--- Data to process Enclosed Below ---
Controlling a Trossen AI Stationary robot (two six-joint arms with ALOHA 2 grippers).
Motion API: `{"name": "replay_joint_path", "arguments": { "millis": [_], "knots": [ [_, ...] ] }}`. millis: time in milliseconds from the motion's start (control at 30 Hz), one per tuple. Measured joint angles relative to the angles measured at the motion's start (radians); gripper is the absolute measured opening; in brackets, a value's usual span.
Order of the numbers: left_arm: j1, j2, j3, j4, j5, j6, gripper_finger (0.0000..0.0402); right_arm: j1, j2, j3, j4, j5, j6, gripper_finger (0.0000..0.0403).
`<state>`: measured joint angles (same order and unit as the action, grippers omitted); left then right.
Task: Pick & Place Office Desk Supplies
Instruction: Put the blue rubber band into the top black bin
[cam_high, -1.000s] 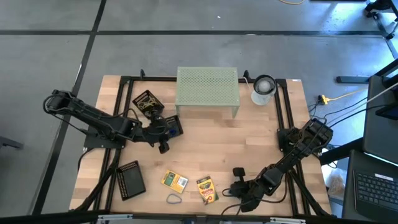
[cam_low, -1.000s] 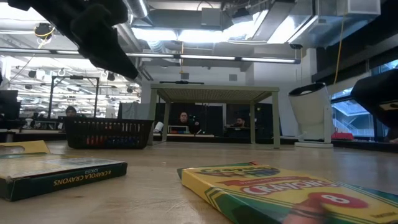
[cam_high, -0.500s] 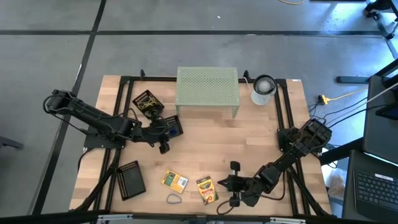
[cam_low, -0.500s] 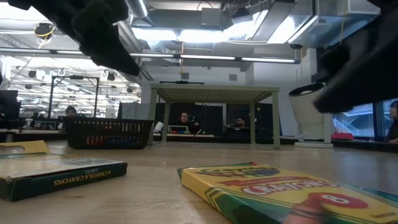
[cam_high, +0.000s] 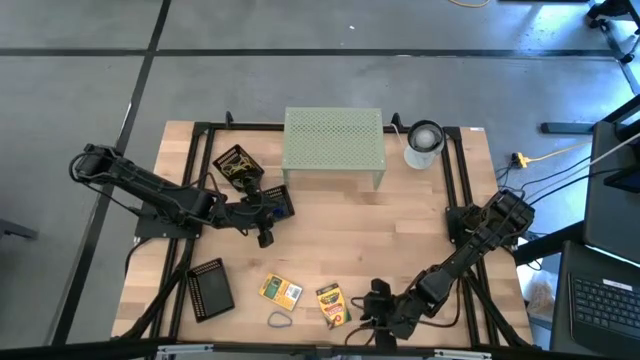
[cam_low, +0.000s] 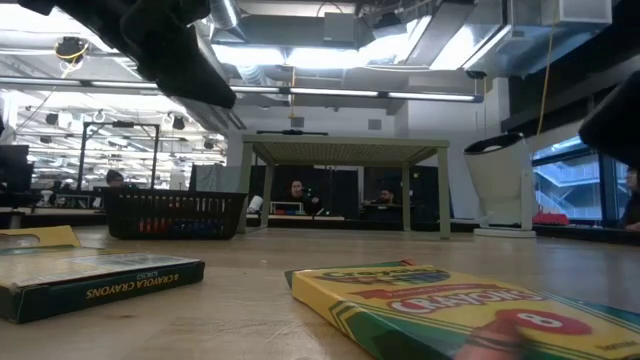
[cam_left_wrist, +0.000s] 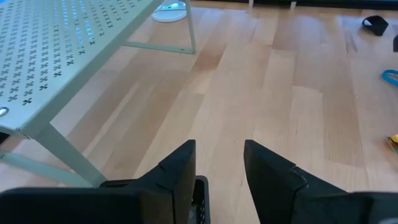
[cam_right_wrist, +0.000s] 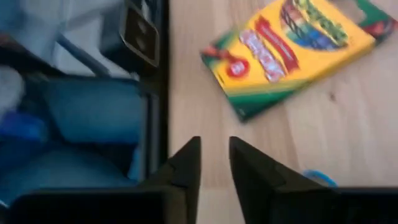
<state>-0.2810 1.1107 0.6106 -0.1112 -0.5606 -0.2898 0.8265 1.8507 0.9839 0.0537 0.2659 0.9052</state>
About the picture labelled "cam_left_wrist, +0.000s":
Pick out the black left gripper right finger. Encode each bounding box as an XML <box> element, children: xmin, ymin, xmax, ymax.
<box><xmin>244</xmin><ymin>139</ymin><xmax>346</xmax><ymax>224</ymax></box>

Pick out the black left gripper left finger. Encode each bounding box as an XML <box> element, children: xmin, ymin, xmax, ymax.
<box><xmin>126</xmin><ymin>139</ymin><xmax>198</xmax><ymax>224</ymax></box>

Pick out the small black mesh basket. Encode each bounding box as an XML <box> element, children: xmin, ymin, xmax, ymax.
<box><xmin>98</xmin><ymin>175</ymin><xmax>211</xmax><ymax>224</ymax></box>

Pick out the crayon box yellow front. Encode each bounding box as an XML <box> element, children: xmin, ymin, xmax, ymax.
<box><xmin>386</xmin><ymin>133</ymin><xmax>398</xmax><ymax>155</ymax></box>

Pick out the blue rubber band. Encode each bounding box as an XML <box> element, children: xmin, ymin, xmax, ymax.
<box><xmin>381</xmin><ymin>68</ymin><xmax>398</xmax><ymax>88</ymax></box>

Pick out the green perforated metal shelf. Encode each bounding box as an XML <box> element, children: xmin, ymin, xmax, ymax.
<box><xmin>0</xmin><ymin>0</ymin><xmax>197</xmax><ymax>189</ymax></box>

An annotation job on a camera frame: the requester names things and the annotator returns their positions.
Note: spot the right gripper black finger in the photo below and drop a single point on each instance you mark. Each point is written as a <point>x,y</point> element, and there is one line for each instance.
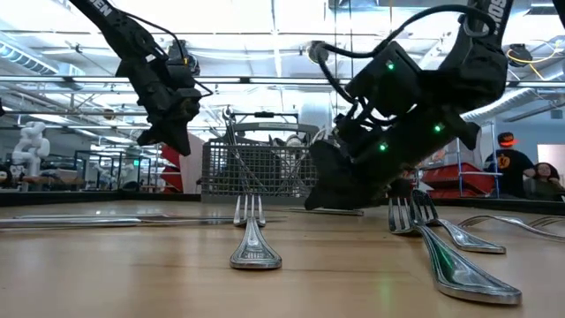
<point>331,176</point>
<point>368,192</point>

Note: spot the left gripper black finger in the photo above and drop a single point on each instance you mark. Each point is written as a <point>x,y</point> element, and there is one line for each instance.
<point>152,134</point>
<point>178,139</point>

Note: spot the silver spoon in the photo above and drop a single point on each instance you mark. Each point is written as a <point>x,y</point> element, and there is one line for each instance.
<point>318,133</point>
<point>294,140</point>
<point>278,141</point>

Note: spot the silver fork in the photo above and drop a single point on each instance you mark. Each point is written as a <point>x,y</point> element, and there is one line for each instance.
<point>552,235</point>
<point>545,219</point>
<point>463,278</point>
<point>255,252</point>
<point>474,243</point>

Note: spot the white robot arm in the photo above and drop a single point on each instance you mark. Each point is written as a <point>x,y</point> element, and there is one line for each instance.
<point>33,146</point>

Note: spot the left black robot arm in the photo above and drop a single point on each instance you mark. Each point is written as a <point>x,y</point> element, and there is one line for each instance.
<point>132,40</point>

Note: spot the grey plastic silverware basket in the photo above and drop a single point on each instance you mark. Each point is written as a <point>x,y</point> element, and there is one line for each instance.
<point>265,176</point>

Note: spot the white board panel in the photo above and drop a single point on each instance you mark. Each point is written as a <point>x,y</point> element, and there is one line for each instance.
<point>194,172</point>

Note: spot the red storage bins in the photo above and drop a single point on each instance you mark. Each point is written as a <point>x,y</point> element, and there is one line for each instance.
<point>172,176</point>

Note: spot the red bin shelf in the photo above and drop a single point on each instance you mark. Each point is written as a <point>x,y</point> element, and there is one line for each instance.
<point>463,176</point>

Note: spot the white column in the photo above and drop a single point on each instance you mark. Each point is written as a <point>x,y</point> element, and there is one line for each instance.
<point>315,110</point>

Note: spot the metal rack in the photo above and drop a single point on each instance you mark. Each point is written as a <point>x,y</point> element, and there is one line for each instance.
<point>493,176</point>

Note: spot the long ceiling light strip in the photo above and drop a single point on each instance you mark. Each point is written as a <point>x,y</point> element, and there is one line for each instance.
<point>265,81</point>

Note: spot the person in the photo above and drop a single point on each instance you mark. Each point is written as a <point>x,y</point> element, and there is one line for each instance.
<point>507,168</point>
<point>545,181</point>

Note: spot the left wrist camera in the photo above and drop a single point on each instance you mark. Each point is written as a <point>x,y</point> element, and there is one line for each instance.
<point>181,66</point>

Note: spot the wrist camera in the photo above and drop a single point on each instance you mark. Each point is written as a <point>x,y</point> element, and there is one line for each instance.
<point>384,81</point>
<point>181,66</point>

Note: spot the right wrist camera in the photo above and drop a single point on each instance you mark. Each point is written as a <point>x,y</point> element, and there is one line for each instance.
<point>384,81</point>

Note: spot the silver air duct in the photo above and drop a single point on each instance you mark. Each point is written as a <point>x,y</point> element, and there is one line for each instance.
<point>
--- End of Enclosed Data to process ---
Exercise aim: What is needed is every entry above, repeated exactly, with the pictures dropped.

Solution:
Controlling a Trossen AI Stationary robot (two six-joint arms with ALOHA 2 grippers).
Motion API: `{"name": "replay_joint_path", "arguments": { "millis": [_], "knots": [ [_, ...] ] }}`. millis: time in milliseconds from the motion's start (control at 30 Hz), one per tuple. Measured joint angles relative to the angles measured at the motion's start (radians); gripper is the absolute measured opening; in brackets, a value's usual span.
Order of the numbers: left_arm: j1, j2, j3, j4, j5, j6, gripper_finger (0.0000..0.0402); right_arm: j1, j2, j3, j4, j5, j6, gripper_finger (0.0000..0.0403).
`<state>`: measured joint angles (same order and unit as the action, grippers omitted); left then right.
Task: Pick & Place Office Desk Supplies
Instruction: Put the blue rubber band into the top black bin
[cam_high, -1.000s] 
[cam_low, -1.000s] 
[cam_high, -0.500s] 
[cam_low, -0.500s] 
[cam_high, +0.000s] 
[cam_low, +0.000s] 
[cam_left_wrist, +0.000s] 
[cam_right_wrist, +0.000s] 
<state>-0.2810 1.1107 0.6106 -0.1112 -0.5606 -0.2898 0.8265 1.8507 0.9839 0.0537 0.2659 0.9052</state>
About the picture labelled "cam_left_wrist, +0.000s":
Pick out the black left gripper right finger. Encode each bounding box as an XML <box> element, children: xmin, ymin, xmax, ymax.
<box><xmin>244</xmin><ymin>139</ymin><xmax>346</xmax><ymax>224</ymax></box>

Pick out the black left gripper left finger. Encode each bounding box as an XML <box> element, children: xmin, ymin, xmax, ymax.
<box><xmin>126</xmin><ymin>139</ymin><xmax>198</xmax><ymax>224</ymax></box>

Pick out the small black mesh basket. Encode each bounding box as an XML <box> element, children: xmin, ymin, xmax, ymax.
<box><xmin>98</xmin><ymin>175</ymin><xmax>211</xmax><ymax>224</ymax></box>

Pick out the crayon box yellow front. Encode each bounding box as an XML <box> element, children: xmin, ymin, xmax, ymax.
<box><xmin>386</xmin><ymin>133</ymin><xmax>398</xmax><ymax>155</ymax></box>

Pick out the blue rubber band. Encode each bounding box as an XML <box> element, children: xmin, ymin, xmax, ymax.
<box><xmin>381</xmin><ymin>68</ymin><xmax>398</xmax><ymax>88</ymax></box>

Pick out the green perforated metal shelf. Encode each bounding box as an XML <box> element, children: xmin, ymin, xmax, ymax.
<box><xmin>0</xmin><ymin>0</ymin><xmax>197</xmax><ymax>189</ymax></box>

An annotation job on a camera frame: the requester names things and the annotator returns their positions.
Note: spot the right gripper black finger in the photo below and drop a single point on each instance you mark. Each point is written as a <point>x,y</point> element, and there is one line for each instance.
<point>331,176</point>
<point>368,192</point>

Note: spot the left gripper black finger in the photo above and drop a single point on each instance you mark. Each point is written as a <point>x,y</point> element, and there is one line for each instance.
<point>152,134</point>
<point>178,139</point>

Note: spot the silver spoon in the photo above and drop a single point on each instance you mark. Each point is written as a <point>x,y</point> element, and there is one line for each instance.
<point>318,133</point>
<point>294,140</point>
<point>278,141</point>

Note: spot the silver fork in the photo above and drop a single point on each instance you mark. Each point is written as a <point>x,y</point> element, and there is one line for each instance.
<point>552,235</point>
<point>545,219</point>
<point>463,278</point>
<point>255,252</point>
<point>474,243</point>

Note: spot the white robot arm in the photo above and drop a single point on each instance you mark. Each point is written as a <point>x,y</point> element, and there is one line for each instance.
<point>33,146</point>

Note: spot the left black robot arm in the photo above and drop a single point on each instance you mark. Each point is written as a <point>x,y</point> element, and there is one line for each instance.
<point>132,40</point>

Note: spot the grey plastic silverware basket in the photo above and drop a single point on each instance you mark. Each point is written as a <point>x,y</point> element, and there is one line for each instance.
<point>265,176</point>

Note: spot the white board panel in the photo above and drop a single point on each instance you mark. Each point is written as a <point>x,y</point> element, and there is one line for each instance.
<point>194,172</point>

Note: spot the red storage bins in the photo above and drop a single point on each instance you mark. Each point is written as a <point>x,y</point> element, and there is one line for each instance.
<point>172,176</point>

Note: spot the red bin shelf in the photo above and drop a single point on each instance you mark. Each point is written as a <point>x,y</point> element, and there is one line for each instance.
<point>463,176</point>

Note: spot the white column in the photo above and drop a single point on each instance you mark. Each point is written as a <point>x,y</point> element, and there is one line for each instance.
<point>315,110</point>

Note: spot the metal rack in the photo above and drop a single point on each instance you mark. Each point is written as a <point>x,y</point> element, and there is one line for each instance.
<point>493,176</point>

Note: spot the long ceiling light strip in the photo above and drop a single point on each instance you mark. Each point is written as a <point>x,y</point> element, and there is one line for each instance.
<point>265,81</point>

Note: spot the person in the photo above and drop a single point on each instance you mark. Each point is written as a <point>x,y</point> element, and there is one line for each instance.
<point>507,168</point>
<point>545,181</point>

Note: spot the left wrist camera in the photo above and drop a single point on each instance you mark. Each point is written as a <point>x,y</point> element, and there is one line for each instance.
<point>181,66</point>

Note: spot the wrist camera in the photo above and drop a single point on each instance you mark. Each point is written as a <point>x,y</point> element, and there is one line for each instance.
<point>384,81</point>
<point>181,66</point>

Note: spot the right wrist camera in the photo above and drop a single point on each instance you mark. Each point is written as a <point>x,y</point> element, and there is one line for each instance.
<point>384,81</point>

Note: spot the silver air duct in the photo above and drop a single point on each instance you mark. Each point is written as a <point>x,y</point> element, and there is one line for each instance.
<point>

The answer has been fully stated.